The New Zealand film When Love Comes had its first Canadian screening at the 1998 Toronto International Film Festival, after which it quickly disappeared into that void reserved for good, but not distinctive, foreign movies with no distribution.

Love is a heartfelt but slightly uneven film, falling neatly halfway between the blazing originality of fierce New Zealand indie masterworks like Lee Tamahori’s Once Were Warriors (Love star Rena Owen’s own film debut) and odd missteps like this year’s Saving Grace.

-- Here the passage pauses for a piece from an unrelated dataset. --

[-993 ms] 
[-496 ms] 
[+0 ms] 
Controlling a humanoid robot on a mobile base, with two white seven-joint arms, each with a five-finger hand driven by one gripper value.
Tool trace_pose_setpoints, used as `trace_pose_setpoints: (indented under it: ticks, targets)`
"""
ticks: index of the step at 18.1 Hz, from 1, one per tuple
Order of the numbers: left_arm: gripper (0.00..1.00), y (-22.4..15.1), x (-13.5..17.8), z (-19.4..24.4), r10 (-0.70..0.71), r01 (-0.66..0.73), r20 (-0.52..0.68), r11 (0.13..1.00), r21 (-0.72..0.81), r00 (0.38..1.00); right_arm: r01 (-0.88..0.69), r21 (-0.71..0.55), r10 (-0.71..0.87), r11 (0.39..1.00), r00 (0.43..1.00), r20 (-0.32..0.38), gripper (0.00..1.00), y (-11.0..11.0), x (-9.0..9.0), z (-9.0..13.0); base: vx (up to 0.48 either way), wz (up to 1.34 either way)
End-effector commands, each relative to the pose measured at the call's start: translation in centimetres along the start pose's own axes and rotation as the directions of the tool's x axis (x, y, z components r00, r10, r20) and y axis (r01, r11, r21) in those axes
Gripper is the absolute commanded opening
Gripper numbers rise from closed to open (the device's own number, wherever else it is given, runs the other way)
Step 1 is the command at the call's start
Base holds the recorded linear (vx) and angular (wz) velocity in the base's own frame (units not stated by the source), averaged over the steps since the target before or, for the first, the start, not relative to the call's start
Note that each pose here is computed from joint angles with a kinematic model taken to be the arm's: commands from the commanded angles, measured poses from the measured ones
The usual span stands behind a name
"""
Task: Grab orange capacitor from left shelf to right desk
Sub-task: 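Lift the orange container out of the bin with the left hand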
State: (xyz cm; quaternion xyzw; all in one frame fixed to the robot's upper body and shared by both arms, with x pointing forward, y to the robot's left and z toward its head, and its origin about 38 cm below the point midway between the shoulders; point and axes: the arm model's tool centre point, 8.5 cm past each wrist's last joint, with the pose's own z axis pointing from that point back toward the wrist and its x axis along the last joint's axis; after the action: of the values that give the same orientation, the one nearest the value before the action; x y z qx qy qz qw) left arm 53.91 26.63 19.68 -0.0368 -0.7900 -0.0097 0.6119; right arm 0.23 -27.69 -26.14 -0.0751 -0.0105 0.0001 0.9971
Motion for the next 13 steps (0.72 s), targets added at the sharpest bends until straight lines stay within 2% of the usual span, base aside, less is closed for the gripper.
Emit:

Luckily, distribution has been found, which means Owen, a Maori actress who might be one of New Zealand’s most famous exports, will get a bit of a return on her country’s film commission’s investment. They paid over $10,000 to send her to Toronto, where one of the only interviews she’d do would be with me, while squished between two potted plants in a hotel lobby.

“I took this role because it was a very glamorous one,” Owen says, “and I wanted something like that, especially after spending Once Were Warriors getting the stuffing kicked out of me. My character, Katie, has just come back from 10 years in L.A. She was a huge singing success as a teenager, sort of the Natalie Imbruglia of her time, so she ended up going to the U.S. Now she’s my age, a one-hit wonder and she has to get real before it’s too late.”

In Katie’s case, “getting real” includes a stay at her oldest friend’s house, where she meets troubled singer-songwriter Mark — a charismatic, bisexual trouble-magnet, for whom she and the friend soon fall. Director and co-writer Garth Maxwell juggles the ensuing angst and bed-hopping with a kind of ragged yet appealing aplomb, keeping things sweet even in the midst of potential tragedy; though none of it leaves much of a mark, it’s still time well wasted.

“It’s a sweet film, and Garth’s a beautiful man,” Owen says, cheerfully. “But the real point is re-confirming my commitment to New Zealand movies, because where I come from, there’s no point not supporting your own film industry. We make one to three films a year; they’re all small, low-budget and our funding comes directly from the government. I’m talking about having four million to go ’round, for everybody. No more, no less. So when we finally do get a feature together, it’s something worth doing a bit of touring over.”

Even when you end up stuck next to the plants?

Owen shrugs. “Better here than nowhere.”